When you use the command line and a .jar source file, you do not need to specify that you are creating a Java action; the tool determines that from the file extension.

You need to specify the name of the main class using --main. An eligible main class is one that implements a static main method as described above. If the class is not in the default package, use the Java fully-qualified class name, e.g., --main com.example.MyMain.

Action invocation is the same for Java actions as it is for Swift and JavaScript actions:

$ wsk action invoke --blocking --result helloJava --param name World
  {
      "greeting": "Hello World!"
  }

Creating Docker actions

With OpenWhisk Docker actions, you can write your actions in any language.

Your code is compiled into an executable binary and embedded into a Docker image. The binary program interacts with the system by taking input from stdin and replying through stdout.

As a prerequisite, you must have a Docker Hub account. To set up a free Docker ID and account, go to Docker Hub.

For the instructions that follow, assume that the Docker user ID is janesmith and the password is janes_password. Assuming that the CLI is already set up, three steps are required to set up a custom binary for use by OpenWhisk. After that, the uploaded Docker image can be used as an action.

  1. Download the Docker skeleton. You can download it by using the CLI as follows:

    $ wsk sdk install docker
    
    The Docker skeleton is now installed at the current directory.
    
    $ ls dockerSkeleton/
    
    Dockerfile      README.md       buildAndPush.sh example.c
    

    The skeleton is a Docker container template where you can inject your code in the form of custom binaries.

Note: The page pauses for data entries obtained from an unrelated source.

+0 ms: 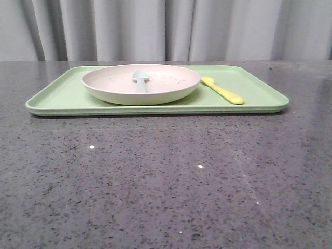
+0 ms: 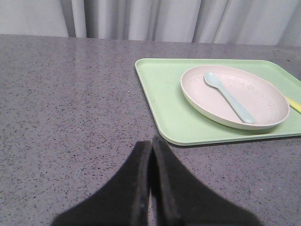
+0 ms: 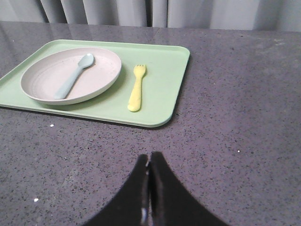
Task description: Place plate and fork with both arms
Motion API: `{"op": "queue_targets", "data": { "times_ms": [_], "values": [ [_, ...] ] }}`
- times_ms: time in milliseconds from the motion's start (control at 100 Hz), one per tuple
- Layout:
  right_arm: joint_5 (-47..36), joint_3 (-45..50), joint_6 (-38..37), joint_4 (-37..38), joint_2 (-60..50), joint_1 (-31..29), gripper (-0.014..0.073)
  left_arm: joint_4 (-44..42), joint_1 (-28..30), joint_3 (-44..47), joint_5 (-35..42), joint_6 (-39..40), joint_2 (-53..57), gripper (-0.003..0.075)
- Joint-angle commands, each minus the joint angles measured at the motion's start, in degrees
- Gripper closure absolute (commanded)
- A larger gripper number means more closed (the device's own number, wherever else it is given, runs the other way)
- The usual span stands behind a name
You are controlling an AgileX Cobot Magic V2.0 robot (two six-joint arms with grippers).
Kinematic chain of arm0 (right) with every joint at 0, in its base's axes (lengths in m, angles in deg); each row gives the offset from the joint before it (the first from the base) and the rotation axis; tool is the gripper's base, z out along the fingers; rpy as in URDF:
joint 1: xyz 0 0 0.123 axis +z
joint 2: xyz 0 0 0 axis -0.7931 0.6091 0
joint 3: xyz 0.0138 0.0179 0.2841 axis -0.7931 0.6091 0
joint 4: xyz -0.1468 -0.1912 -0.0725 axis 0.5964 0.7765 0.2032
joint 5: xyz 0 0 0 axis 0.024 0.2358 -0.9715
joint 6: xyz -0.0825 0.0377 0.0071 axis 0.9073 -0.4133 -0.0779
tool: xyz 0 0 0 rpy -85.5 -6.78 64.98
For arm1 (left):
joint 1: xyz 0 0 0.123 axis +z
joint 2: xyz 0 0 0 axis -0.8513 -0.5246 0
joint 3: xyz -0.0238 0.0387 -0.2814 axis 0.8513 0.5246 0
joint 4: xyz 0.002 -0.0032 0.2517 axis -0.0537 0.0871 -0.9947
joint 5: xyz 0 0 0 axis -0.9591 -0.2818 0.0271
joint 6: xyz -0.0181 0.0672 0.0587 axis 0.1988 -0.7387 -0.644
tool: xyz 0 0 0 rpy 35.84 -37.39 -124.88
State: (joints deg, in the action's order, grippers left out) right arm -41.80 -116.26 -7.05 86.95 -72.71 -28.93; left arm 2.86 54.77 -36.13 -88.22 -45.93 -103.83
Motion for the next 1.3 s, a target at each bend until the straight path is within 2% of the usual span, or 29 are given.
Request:
{"op": "queue_targets", "data": {
  "times_ms": [0, 710, 760, 850, 940, 1010, 1290],
  "values": [
    [-4.66, -1.27, 0.03, 1.18, 0.64, -0.37, 0.0661, 1.38, 0.24, -1.48, 4.37, 0.28, -0.53, 0.0741],
    [-4.66, -1.27, 0.03, 1.18, 0.64, -0.37, 0.0661, 1.38, 0.24, -0.21, 4.81, 0.28, -0.50, 0.0741],
    [-4.66, -1.27, 0.03, 1.18, 0.64, -0.37, 0.0661, -0.68, 0.24, 0.20, 4.45, 0.28, -0.50, 0.0741],
    [-4.66, -1.27, 0.03, 1.18, 0.64, -0.37, 0.0661, -6.97, 0.24, 3.59, 11.84, 0.39, -0.50, 0.0741],
    [-4.66, -1.27, 0.03, 1.18, 0.64, -0.37, 0.0661, -6.73, 0.24, 8.99, 25.68, 0.55, 0.31, 0.0741],
    [-4.66, -1.27, 0.03, 1.18, 0.64, -0.37, 0.0661, -6.73, 0.24, 12.52, 32.33, 0.55, 2.42, 0.0741],
    [-4.66, -1.27, 0.03, 1.18, 0.64, -0.37, 0.0661, -6.85, 3.73, 20.93, 34.48, 0.55, 8.99, 0.0741]
  ]
}}
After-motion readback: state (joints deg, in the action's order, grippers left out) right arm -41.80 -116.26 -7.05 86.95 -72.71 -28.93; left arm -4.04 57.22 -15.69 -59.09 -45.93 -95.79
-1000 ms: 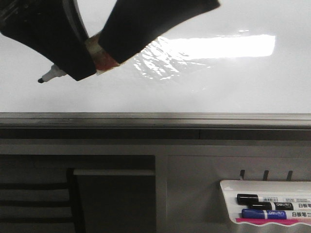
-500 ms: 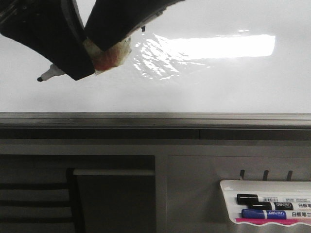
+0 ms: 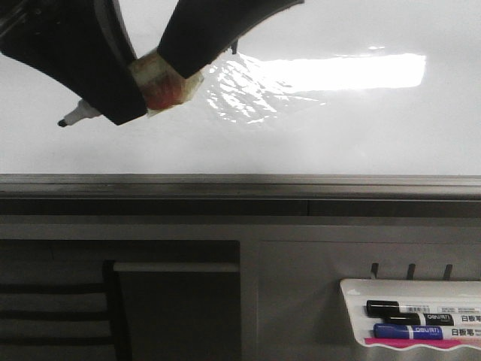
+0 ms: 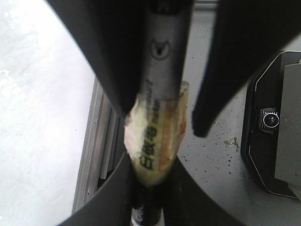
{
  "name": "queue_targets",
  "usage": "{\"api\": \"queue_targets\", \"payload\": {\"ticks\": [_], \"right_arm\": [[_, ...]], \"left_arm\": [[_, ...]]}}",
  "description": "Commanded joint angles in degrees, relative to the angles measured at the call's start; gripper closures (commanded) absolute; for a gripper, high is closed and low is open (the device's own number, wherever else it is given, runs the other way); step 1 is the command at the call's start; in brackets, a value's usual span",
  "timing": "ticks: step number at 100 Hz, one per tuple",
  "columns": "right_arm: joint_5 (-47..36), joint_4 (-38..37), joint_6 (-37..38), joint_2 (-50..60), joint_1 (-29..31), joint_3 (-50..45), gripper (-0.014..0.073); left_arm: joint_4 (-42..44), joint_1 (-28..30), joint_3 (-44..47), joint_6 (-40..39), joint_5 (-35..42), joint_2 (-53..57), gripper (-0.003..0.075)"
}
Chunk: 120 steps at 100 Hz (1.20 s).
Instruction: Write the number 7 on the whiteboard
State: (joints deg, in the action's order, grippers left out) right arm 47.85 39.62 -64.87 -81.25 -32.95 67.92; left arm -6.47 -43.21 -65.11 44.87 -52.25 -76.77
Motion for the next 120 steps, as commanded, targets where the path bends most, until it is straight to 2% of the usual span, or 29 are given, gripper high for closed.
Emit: {"api": "queue_targets", "payload": {"ticks": [1, 19, 38, 46, 59, 68, 80, 99, 109, 120], "right_arm": [[-0.86, 2.63, -0.77, 1.63, 0.29, 1.85, 0.0475], [-0.99, 2.63, -0.77, 1.63, 0.29, 1.85, 0.0581], [-0.99, 2.17, -0.77, 1.63, 0.29, 1.85, 0.0606], [-1.08, 1.61, -0.77, 1.85, 0.29, 1.85, 0.0607], [-1.22, 0.42, -0.77, 3.59, 0.73, 1.85, 0.0607], [-1.21, -2.43, 2.05, 5.52, 2.04, 1.85, 0.0607], [-1.11, -9.62, 10.25, 9.02, 4.96, 1.85, 0.0607], [2.72, -19.26, 28.46, 15.36, 10.85, 1.85, 0.0607], [3.15, -19.85, 33.76, 17.85, 12.14, 0.31, 0.0608], [-3.16, -19.85, 36.71, 20.75, 12.24, -5.76, 0.0608]], "left_arm": [[-0.57, -0.43, -1.97, -0.07, 2.46, 1.91, 0.0741], [-0.57, -0.43, -1.97, -0.19, 2.23, 1.91, 0.072], [-0.57, -0.43, -2.19, -0.49, 3.0, 1.91, 0.0475], [-0.57, -0.07, -2.8, -2.53, 3.13, 1.91, 0.0416], [-0.49, 2.06, -3.49, -6.76, 3.35, 3.12, 0.0404], [-0.49, 4.93, -3.49, -9.74, 3.13, 5.03, 0.0404], [-0.49, 9.64, -3.49, -13.3, 1.62, 8.97, 0.0405], [-0.6, 17.05, 0.79, -21.04, 1.98, 17.83, 0.0405], [-0.85, 20.1, 6.08, -24.14, 3.91, 23.34, 0.0405], [-2.16, 21.86, 13.12, -24.71, 7.7, 28.24, 0.0405]]}}
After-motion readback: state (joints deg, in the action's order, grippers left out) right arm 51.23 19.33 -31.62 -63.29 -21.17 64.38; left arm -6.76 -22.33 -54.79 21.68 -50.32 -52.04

  2. Set up your custom binary in the blackbox skeleton. The skeleton already includes a C program that you can use.

    $ cat dockerSkeleton/example.c
    
    #include <stdio.h>
    int main(int argc, char *argv[]) {
        printf("This is an example log message from an arbitrary C program!\n");
        printf("{ \"msg\": \"Hello from arbitrary C program!\", \"args\": %s }",
               (argc == 1) ? "undefined" : argv[1]);
    }
    

    You can modify this file as needed, or, add additional code and dependencies to the Docker image. In case of the latter, you may need to tweak the Dockerfile as necessary to build your executable. The binary must be located inside the container at /action/exec.

    The executable receives a single argument from the command line. It is a string serialization of the JSON object representing the arguments to the action. The program may log to stdout or stderr. By convention, the last line of output must be a stringified JSON object which represents the result of the action.

  3. Build the Docker image and upload it using a supplied script. You must first run docker login to authenticate, and then run the script with a chosen image name.

    $ docker login -u janesmith -p janes_password
    
    $ cd dockerSkeleton
    
    $ ./buildAndPush.sh janesmith/blackboxdemo
    

    Notice that part of the example.c file is compiled as part of the Docker image build process, so you do not need C compiled on your machine. In fact, unless you are compiling the binary on a compatible host machine, it may not run inside the container since formats will not match.

    Your Docker container may now be used as an OpenWhisk action.

    $ wsk action create --docker example janesmith/blackboxdemo
    

    Notice the use of --docker when creating an action. Currently all Docker images are assumed to be hosted on Docker Hub. The action may be invoked as any other OpenWhisk action.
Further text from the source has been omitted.